◆ **WHAT NEEDS TO BE DONE**
Look through the lines below and copy each one that includes "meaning".

[Dataset records]
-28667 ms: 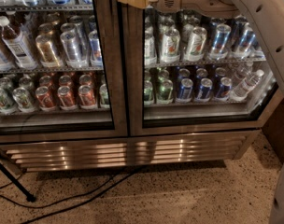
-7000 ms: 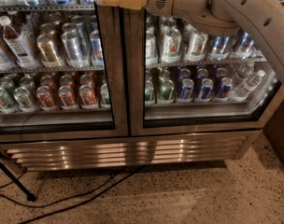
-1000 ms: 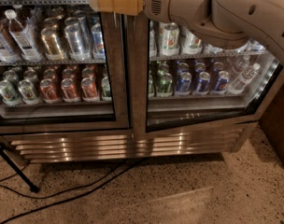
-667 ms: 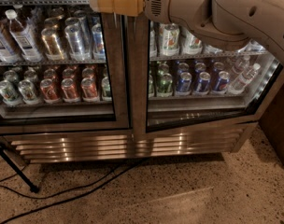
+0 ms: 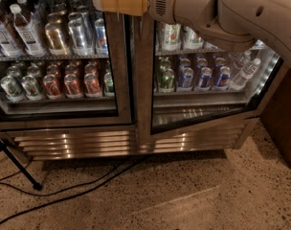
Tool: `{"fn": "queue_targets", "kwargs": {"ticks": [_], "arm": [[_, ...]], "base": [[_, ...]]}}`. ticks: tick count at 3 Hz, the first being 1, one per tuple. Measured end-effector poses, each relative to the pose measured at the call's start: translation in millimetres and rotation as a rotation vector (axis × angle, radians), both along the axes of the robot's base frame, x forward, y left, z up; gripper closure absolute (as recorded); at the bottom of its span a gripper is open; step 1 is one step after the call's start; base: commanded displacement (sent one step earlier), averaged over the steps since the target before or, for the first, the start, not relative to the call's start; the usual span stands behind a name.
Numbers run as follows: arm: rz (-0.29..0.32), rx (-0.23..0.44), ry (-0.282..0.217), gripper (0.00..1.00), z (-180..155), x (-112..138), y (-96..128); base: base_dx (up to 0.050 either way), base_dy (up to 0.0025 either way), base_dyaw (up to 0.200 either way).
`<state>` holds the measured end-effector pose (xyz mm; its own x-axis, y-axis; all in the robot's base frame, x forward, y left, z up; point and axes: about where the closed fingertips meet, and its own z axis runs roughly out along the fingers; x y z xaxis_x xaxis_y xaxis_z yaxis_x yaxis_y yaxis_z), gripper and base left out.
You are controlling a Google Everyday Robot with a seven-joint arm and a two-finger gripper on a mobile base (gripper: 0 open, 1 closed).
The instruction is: Open right fridge door
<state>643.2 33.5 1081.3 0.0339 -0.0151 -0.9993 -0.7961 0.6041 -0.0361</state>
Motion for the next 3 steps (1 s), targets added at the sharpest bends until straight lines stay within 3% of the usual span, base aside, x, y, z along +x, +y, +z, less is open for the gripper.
{"fn": "queue_targets", "kwargs": {"ticks": [2, 3], "arm": [[-0.007, 0.006, -0.004, 0.00, 5.2, -6.5, -5.2], [-0.007, 0.007, -0.004, 0.19, 4.8, -6.4, -6.7]], "base": [[0.000, 0.00000, 0.000], [0.000, 0.00000, 0.000]]}}
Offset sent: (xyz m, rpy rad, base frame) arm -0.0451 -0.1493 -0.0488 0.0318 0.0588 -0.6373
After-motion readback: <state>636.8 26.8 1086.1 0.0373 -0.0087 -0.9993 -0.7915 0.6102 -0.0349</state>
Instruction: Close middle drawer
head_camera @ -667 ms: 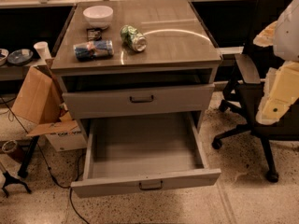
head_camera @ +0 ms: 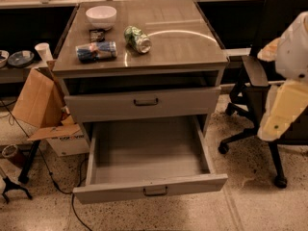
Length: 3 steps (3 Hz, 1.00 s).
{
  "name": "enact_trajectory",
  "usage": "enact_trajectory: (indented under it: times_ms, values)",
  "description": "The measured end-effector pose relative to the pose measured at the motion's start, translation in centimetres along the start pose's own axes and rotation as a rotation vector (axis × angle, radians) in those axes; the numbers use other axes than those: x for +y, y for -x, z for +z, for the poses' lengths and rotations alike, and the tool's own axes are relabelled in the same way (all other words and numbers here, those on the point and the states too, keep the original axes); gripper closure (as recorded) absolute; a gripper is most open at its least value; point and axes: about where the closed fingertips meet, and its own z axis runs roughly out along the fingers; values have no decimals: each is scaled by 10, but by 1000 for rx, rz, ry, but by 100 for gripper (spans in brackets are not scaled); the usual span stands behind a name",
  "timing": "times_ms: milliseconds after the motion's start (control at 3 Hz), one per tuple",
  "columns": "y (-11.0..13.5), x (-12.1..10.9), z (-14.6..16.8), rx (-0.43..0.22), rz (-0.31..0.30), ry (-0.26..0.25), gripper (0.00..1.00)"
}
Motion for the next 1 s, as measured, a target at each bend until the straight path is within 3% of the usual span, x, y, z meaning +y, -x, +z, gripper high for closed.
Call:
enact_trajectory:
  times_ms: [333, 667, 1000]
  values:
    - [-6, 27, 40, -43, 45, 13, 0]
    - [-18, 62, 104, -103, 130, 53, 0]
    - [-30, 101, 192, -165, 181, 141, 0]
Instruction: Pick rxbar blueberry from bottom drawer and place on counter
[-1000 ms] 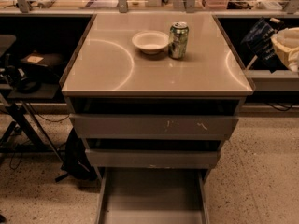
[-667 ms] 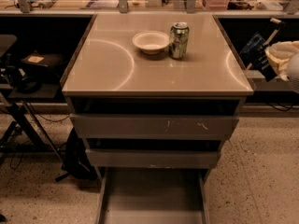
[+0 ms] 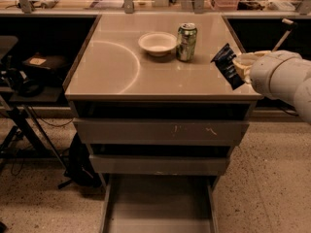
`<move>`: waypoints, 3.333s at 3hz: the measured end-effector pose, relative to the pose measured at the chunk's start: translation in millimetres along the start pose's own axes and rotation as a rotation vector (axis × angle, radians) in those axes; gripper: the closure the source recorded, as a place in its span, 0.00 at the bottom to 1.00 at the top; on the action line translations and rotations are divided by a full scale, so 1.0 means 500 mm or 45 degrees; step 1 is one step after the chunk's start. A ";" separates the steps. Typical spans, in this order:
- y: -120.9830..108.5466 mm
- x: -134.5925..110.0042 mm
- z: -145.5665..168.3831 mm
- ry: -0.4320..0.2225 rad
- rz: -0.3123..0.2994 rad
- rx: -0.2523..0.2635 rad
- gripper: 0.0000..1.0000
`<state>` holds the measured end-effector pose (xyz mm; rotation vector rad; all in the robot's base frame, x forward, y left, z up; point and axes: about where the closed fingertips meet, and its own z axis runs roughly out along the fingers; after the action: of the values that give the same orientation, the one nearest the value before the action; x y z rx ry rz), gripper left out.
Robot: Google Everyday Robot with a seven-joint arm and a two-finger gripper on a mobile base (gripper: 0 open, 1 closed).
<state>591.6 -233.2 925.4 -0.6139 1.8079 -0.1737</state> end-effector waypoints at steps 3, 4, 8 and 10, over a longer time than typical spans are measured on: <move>-0.059 -0.089 0.203 -0.093 -0.045 -0.007 1.00; -0.026 -0.087 0.313 -0.059 -0.014 -0.085 1.00; -0.033 0.087 0.218 0.263 -0.037 -0.181 0.81; -0.033 0.087 0.218 0.263 -0.038 -0.181 0.35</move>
Offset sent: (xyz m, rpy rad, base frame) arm 0.1432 0.0349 0.0450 -0.0496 -0.1352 0.0726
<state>688.9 -248.1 859.6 -0.7455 2.0238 -0.1333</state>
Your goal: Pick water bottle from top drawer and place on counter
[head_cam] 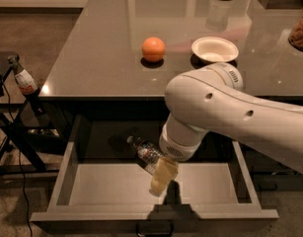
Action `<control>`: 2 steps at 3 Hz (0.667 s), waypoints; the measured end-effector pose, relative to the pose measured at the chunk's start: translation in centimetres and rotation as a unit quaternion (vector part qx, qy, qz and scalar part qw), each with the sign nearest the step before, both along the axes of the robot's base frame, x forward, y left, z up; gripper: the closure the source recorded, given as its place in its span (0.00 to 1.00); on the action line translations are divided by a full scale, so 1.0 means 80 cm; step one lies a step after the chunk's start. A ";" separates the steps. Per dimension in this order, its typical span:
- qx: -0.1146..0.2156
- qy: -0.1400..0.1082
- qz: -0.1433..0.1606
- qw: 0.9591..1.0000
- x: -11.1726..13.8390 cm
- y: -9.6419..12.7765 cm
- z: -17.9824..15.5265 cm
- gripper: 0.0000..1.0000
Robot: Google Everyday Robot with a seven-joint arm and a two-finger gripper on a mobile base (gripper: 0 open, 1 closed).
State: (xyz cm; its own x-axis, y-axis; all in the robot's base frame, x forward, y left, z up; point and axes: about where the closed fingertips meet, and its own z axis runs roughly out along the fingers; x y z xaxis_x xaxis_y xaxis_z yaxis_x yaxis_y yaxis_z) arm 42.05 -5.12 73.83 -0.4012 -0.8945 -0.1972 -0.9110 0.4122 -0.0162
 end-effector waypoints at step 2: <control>0.010 0.013 -0.025 1.000 0.048 0.034 -0.048 0.00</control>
Offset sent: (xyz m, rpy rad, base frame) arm 0.0605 0.0425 -0.0665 0.0257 0.0663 -0.0809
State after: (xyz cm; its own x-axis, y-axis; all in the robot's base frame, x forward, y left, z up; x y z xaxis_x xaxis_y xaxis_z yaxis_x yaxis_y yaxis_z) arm 45.88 -2.38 69.97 -0.4508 -0.8689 -0.2044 -0.8890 0.4575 0.0158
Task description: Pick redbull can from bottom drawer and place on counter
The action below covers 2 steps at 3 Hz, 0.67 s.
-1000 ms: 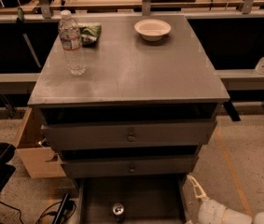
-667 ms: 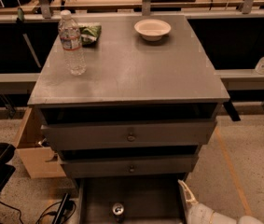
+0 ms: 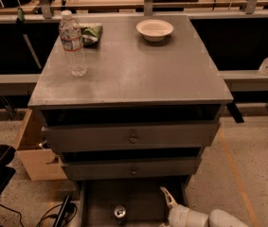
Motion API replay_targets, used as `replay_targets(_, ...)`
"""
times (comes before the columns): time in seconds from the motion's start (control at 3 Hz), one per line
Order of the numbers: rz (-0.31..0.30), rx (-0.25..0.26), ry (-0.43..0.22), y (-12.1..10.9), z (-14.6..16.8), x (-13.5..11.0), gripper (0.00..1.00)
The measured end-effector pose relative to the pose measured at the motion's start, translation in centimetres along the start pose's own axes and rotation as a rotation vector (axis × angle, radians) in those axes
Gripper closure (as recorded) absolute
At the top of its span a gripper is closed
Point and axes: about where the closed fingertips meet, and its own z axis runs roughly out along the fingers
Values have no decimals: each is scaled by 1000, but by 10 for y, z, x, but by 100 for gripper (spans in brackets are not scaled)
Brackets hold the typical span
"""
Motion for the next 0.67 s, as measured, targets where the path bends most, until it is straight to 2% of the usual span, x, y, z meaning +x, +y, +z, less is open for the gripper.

◆ **PROBLEM SOLUTION**
Motion for the next 1 s, as measured, a target at each bend until the straight path is within 3% of the usual span, x, y, z meaning +y, -x, +z, gripper high for closed.
Motion for the next 0.67 s, as measured, targets where the path bends most, until it is straight to 2% of the usual span, x, y, z meaning +x, +y, +z, less is open for the gripper.

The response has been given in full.